Reinforcement learning methods can achieve significant performance but require a large amount of training data collected on the same robotic platform. A policy trained with expensive data is rendered useless after making even a minor change to the robot hardware. In this paper, we address the challenging problem of adapting a policy, trained to perform a task, to a novel robotic hardware platform given only few demonstrations of robot motion trajectories on the target robot. We formulate it as a few-shot meta-learning problem where the goal is to find a meta-model that captures the common structure shared across different robotic platforms such that data-efficient adaptation can be performed. We achieve such adaptation by introducing a learning framework consisting of a probabilistic gradient-based meta-learning algorithm that models the uncertainty arising from the few-shot setting with a low-dimensional latent variable.
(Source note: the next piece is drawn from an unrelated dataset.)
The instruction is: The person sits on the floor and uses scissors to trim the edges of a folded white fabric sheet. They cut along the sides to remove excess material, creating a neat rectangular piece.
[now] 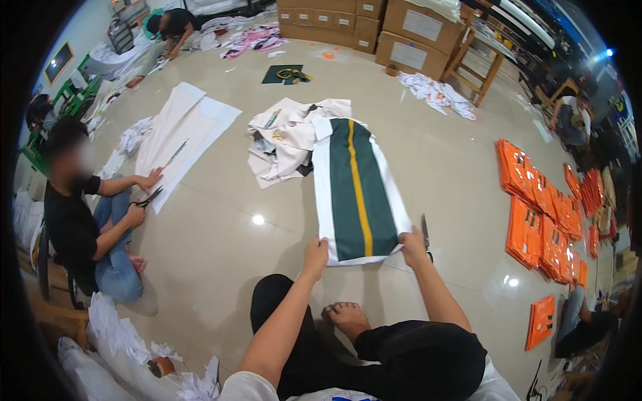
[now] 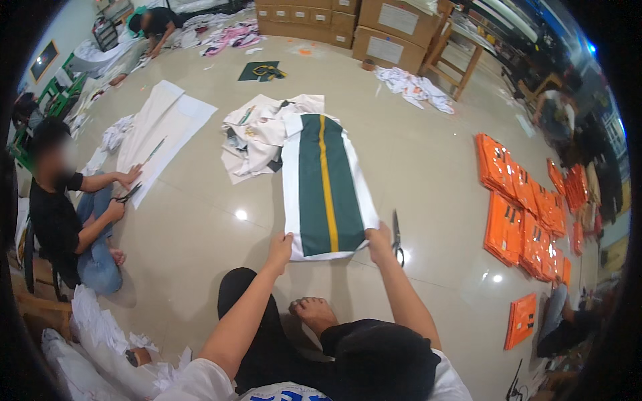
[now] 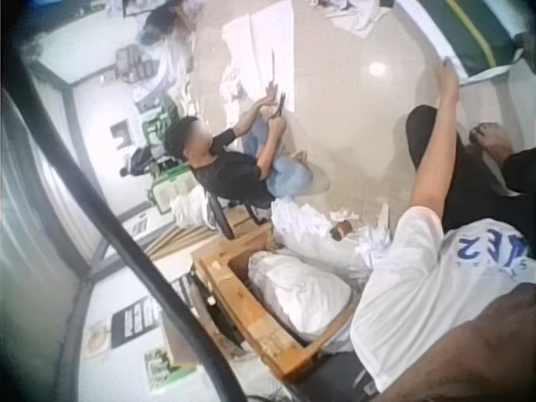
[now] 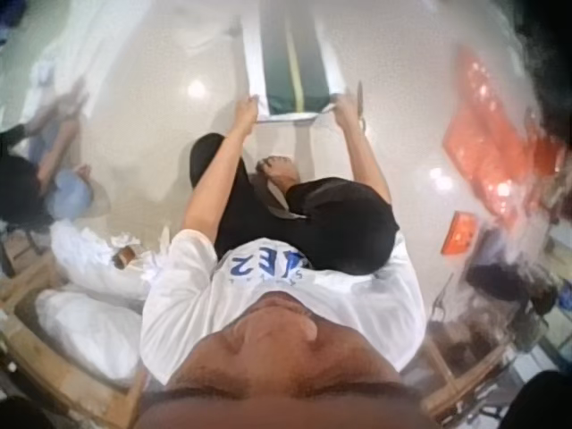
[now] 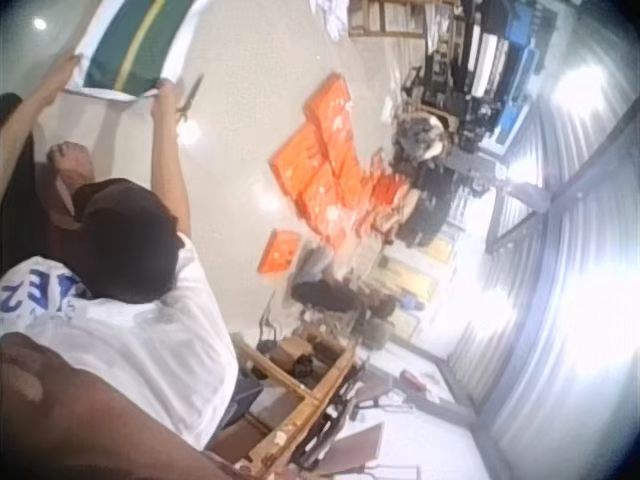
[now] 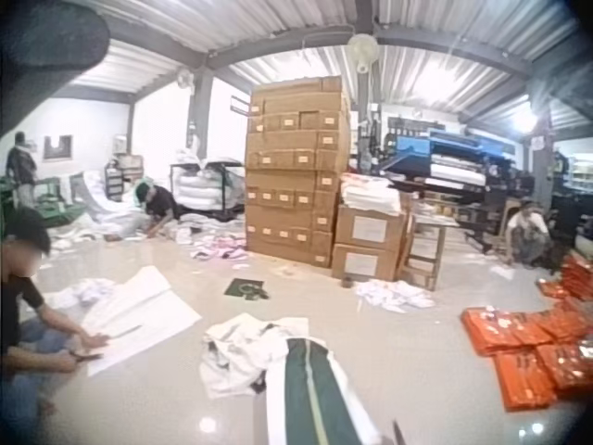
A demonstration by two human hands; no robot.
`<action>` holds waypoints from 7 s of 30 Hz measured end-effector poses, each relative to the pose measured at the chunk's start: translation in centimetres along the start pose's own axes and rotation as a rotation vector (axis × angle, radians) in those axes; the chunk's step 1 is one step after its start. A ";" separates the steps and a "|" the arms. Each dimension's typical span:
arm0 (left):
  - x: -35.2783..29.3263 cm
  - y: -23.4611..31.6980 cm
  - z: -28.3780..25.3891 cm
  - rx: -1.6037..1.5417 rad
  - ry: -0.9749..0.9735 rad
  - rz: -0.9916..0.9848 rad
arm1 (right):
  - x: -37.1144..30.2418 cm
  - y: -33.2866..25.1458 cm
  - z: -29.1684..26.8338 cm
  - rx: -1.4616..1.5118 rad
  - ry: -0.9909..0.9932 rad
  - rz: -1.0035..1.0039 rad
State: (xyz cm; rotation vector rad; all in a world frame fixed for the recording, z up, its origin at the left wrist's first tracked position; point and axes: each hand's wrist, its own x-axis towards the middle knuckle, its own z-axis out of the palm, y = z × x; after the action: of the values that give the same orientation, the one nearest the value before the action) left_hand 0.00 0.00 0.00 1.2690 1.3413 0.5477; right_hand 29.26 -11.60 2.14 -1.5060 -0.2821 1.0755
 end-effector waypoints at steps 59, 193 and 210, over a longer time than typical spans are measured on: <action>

We experimentally evaluate our framework on a simulated reaching and a real-robot picking task using 400 simulated robots generated by varying the physical parameters of an existing set of robotic platforms. Our results show that the proposed method can successfully adapt a trained policy to different robotic platforms with novel physical parameters and the superiority of our meta-learning algorithm compared to state-of-the-art methods for the introduced few-shot policy adaptation problem.